もう一足伸ばして。伊香保周辺の観光スポット

時間に余裕がある場合は、伊香保温泉から少し足を伸ばして周辺の観光スポットを訪れてみるのもおすすめです。車があるとより便利ですが、バスやタクシーを利用しても伊香保温泉からアクセス可能な場所もあります。
榛名山・榛名湖
上毛三山の一つである榛名山は、伊香保温泉からバスで約30分の距離にあります。カルデラ湖の榛名湖の湖畔は、穏やかで美しいリゾート地として知られています。遊覧船に乗ったり、湖畔を散策したりして、ゆったりとした時間を過ごせるでしょう。湖の中央にそびえる榛名富士はロープウェイで登ることができ、山頂からは榛名湖や関東平野の壮大な景色を一望できます。伊香保とはまた違った雄大な自然の魅力を満喫できます。
伊香保グリーン牧場
動物とのふれあいが楽しめる「伊香保グリーン牧場」も人気の観光スポットです。広大な敷地内では、羊やヤギ、うさぎなど多くの動物たちがのびのびと暮らしています。特に、牧羊犬が羊の群れを巧みに操るシープドッグショーは見逃せません。童心に帰って楽しめる場所で、お孫さんとのお出かけにもぴったりです。新鮮な牛乳を使ったソフトクリームも絶品です。伊香保グリーン牧場の公式サイトでイベントスケジュールを確認してから訪れると良いでしょう。
竹久夢二伊香保記念館
大正ロマンの雰囲気を味わいたいなら、「竹久夢二伊香保記念館」へ足を運んでみてください。夢二の美人画をはじめ、数多くの作品が展示されています。夢二が設計したアトリエを復元した建物や、彼が愛したオルゴールの音色に耳を傾けていると、時間を忘れてしまうことでしょう。併設されたカフェでは、夢二の世界観に浸りながらゆったりとお茶を楽しむこともできます。
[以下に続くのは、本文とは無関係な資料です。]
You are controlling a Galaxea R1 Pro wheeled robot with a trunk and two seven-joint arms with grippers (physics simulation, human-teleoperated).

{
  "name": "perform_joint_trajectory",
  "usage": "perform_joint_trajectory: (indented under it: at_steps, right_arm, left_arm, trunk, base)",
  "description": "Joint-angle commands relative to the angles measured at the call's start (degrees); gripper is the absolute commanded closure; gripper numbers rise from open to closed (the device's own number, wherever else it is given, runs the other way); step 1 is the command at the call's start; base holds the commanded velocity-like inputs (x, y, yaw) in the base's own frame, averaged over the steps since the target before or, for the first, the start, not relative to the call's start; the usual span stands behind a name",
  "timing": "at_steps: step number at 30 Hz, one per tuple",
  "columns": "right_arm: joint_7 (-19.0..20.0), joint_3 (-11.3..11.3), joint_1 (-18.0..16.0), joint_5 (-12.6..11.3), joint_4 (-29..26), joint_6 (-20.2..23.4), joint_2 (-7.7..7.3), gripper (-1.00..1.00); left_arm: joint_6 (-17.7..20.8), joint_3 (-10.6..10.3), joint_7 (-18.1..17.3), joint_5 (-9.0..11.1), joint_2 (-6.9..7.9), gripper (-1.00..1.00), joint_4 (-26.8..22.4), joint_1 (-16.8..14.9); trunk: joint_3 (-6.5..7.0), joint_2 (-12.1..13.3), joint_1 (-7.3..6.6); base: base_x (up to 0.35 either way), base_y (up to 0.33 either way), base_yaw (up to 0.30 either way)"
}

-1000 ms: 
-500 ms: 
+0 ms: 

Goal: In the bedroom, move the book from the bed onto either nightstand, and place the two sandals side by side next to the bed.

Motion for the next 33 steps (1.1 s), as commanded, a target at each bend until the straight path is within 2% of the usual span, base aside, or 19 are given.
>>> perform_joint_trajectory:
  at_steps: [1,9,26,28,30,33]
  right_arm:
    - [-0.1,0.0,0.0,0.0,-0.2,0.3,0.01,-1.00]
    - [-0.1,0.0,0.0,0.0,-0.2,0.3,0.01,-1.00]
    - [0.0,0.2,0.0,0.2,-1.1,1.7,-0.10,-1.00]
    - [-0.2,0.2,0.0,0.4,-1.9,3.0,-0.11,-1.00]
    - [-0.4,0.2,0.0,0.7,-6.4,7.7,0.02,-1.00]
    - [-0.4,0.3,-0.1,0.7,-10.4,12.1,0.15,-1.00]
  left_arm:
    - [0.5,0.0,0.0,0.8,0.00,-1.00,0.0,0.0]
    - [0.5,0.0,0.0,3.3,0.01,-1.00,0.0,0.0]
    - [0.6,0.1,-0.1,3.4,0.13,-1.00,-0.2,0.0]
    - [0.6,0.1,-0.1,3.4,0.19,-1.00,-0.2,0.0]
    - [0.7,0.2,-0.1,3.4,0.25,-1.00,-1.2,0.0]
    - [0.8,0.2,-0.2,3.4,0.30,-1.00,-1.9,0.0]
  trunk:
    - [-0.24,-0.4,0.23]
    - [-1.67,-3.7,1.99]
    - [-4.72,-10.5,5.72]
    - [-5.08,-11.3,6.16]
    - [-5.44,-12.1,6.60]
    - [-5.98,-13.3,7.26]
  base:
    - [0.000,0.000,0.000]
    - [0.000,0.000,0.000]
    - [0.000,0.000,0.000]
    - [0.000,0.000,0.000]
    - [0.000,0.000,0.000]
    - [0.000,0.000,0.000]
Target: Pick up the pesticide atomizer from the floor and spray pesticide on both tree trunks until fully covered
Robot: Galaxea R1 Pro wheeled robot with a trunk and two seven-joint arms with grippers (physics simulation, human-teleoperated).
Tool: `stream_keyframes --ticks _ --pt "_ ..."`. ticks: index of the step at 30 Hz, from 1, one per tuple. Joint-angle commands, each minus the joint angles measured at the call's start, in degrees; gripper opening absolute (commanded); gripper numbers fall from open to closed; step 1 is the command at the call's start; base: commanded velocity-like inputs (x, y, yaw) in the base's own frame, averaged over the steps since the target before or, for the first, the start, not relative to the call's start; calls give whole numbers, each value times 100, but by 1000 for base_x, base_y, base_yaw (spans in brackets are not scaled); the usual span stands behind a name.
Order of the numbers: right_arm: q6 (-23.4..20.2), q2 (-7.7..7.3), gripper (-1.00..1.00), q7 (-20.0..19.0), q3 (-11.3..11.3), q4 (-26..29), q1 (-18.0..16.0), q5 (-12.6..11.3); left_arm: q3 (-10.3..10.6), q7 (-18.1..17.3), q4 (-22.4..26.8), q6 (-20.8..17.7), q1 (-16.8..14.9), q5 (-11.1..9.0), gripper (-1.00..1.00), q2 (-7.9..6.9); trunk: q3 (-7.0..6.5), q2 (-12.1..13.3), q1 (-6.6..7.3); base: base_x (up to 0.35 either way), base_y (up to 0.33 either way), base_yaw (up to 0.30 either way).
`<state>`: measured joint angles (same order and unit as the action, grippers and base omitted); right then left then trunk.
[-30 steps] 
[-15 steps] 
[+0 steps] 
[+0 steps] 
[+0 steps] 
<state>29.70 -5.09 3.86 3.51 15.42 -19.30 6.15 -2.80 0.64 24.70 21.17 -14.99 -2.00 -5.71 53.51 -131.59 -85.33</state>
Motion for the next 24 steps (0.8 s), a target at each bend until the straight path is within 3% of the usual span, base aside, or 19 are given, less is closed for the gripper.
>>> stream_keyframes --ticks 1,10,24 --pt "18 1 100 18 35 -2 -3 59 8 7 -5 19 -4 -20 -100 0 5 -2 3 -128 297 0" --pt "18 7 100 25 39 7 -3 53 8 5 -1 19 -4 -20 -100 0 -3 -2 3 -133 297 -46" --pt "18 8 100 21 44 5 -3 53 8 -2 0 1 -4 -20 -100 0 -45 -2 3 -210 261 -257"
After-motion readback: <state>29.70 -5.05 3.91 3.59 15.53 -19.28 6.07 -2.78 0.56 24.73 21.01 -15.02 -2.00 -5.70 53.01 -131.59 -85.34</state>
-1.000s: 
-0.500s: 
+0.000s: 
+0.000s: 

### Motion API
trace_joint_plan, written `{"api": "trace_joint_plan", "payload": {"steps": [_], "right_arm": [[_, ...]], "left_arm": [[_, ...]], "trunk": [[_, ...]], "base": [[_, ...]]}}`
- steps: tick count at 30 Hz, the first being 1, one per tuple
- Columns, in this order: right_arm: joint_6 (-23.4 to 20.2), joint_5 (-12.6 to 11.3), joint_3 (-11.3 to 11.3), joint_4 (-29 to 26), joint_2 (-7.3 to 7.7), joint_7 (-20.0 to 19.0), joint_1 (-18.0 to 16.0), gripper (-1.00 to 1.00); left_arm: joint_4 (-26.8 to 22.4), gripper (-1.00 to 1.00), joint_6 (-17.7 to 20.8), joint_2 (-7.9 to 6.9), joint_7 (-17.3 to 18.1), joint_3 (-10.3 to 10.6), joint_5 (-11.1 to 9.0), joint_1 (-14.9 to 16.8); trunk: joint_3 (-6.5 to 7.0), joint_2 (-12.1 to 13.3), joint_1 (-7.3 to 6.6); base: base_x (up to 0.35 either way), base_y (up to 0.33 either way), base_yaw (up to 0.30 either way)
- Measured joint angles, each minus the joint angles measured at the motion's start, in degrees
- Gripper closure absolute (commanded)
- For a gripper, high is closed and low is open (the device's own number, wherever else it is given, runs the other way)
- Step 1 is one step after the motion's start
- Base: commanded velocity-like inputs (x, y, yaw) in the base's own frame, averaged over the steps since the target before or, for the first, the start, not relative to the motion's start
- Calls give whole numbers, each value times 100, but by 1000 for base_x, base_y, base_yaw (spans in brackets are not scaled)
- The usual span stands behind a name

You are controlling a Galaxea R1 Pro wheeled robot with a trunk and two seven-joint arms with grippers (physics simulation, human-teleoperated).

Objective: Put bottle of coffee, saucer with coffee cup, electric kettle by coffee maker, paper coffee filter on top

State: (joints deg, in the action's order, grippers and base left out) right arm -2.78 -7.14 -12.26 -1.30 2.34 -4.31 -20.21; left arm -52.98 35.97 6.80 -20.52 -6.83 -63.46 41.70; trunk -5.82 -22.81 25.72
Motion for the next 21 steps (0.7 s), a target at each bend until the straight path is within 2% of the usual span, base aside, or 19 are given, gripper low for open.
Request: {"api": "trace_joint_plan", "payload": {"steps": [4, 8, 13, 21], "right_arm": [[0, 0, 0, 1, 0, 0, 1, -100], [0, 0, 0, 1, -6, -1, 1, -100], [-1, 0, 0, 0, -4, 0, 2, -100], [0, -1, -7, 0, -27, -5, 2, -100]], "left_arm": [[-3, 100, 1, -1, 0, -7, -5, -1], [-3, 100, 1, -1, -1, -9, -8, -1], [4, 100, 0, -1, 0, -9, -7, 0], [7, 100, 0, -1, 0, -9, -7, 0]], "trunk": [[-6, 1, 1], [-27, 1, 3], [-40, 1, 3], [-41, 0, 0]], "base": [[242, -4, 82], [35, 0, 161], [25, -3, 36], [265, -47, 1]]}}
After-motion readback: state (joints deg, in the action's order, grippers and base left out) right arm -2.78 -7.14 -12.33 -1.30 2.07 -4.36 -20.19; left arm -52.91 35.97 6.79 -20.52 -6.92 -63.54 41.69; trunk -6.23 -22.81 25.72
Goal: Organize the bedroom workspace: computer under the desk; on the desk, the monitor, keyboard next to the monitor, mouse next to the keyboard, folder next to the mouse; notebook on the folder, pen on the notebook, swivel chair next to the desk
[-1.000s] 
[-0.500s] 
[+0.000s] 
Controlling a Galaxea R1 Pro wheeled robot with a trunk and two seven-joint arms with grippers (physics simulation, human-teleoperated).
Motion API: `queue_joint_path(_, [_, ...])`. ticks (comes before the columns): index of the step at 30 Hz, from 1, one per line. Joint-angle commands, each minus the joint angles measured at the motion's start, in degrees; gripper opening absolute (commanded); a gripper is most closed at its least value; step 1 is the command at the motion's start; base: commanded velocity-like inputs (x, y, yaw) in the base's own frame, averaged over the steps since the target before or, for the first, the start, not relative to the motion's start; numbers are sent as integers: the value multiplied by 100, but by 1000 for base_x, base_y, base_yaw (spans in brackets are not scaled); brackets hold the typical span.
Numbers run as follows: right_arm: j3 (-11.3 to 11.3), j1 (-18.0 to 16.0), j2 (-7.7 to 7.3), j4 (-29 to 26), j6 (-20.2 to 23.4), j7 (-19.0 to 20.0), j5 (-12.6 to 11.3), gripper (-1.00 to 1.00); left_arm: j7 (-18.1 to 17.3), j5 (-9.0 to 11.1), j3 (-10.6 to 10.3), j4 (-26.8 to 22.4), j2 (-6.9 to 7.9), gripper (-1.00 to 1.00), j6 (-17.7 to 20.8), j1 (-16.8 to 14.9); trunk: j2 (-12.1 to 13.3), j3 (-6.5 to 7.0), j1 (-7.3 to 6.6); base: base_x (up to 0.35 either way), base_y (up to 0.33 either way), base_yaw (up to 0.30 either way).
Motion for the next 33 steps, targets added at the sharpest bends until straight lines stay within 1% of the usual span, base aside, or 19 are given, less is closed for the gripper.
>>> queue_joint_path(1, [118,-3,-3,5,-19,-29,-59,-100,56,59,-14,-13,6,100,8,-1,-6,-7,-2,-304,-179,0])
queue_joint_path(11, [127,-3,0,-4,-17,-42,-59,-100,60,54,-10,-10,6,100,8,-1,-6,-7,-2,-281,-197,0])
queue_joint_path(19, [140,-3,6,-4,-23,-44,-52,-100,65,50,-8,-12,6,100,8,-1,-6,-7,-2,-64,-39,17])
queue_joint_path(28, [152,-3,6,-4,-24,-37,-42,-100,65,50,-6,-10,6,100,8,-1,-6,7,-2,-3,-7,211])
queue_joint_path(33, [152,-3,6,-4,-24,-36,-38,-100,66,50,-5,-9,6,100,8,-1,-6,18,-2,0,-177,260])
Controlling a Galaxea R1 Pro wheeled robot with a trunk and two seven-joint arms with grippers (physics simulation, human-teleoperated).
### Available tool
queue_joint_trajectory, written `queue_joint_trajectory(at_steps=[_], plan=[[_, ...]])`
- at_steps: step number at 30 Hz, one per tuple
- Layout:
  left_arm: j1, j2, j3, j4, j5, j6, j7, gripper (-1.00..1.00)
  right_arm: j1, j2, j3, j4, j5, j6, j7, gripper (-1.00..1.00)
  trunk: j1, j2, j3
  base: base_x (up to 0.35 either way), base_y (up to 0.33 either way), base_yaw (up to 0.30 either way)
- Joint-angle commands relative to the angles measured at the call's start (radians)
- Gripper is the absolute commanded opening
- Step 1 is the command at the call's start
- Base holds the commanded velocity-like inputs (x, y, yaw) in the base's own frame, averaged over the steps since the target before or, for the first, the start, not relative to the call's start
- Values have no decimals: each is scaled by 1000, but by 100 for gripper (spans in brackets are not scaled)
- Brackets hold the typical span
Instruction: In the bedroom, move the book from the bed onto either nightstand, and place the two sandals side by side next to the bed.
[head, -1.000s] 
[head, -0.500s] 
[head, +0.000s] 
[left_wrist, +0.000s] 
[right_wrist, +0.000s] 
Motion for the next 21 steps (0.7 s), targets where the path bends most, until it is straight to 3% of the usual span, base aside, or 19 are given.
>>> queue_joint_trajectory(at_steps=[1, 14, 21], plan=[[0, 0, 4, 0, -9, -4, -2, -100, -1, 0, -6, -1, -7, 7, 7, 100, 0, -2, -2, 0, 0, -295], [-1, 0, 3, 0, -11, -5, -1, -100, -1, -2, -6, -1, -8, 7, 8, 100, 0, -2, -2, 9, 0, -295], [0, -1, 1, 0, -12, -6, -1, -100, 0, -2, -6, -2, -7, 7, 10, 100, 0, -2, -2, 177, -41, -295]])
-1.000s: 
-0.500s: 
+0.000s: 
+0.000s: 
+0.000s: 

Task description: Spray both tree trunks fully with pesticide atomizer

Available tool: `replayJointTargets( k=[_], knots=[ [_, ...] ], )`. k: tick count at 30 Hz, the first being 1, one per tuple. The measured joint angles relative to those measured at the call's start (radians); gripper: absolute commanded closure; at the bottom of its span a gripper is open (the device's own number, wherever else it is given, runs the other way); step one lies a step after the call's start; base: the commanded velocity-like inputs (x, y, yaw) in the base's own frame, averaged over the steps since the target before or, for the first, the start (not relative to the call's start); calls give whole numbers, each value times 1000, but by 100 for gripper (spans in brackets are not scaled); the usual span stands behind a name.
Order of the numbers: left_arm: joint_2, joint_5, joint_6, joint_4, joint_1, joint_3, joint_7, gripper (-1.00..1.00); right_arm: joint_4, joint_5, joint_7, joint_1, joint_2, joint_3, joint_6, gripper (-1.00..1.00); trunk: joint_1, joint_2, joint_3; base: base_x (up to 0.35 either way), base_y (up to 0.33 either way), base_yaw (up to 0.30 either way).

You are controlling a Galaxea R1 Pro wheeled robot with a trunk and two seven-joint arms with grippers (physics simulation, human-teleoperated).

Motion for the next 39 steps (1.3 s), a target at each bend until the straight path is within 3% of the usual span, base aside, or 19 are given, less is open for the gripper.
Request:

伊香保温泉での女子旅は、単なる観光旅行ではありません。歴史ある温泉で体を癒し、美しい風景に心を洗い、美味しい食事を分かち合い、友人との語らいで心に栄養を与える。そんな私たち世代だからこそ深く味わえる、豊かな時間そのものです。この旅が、あなたにとってかけがえのない素敵な思い出となることを心より願っています。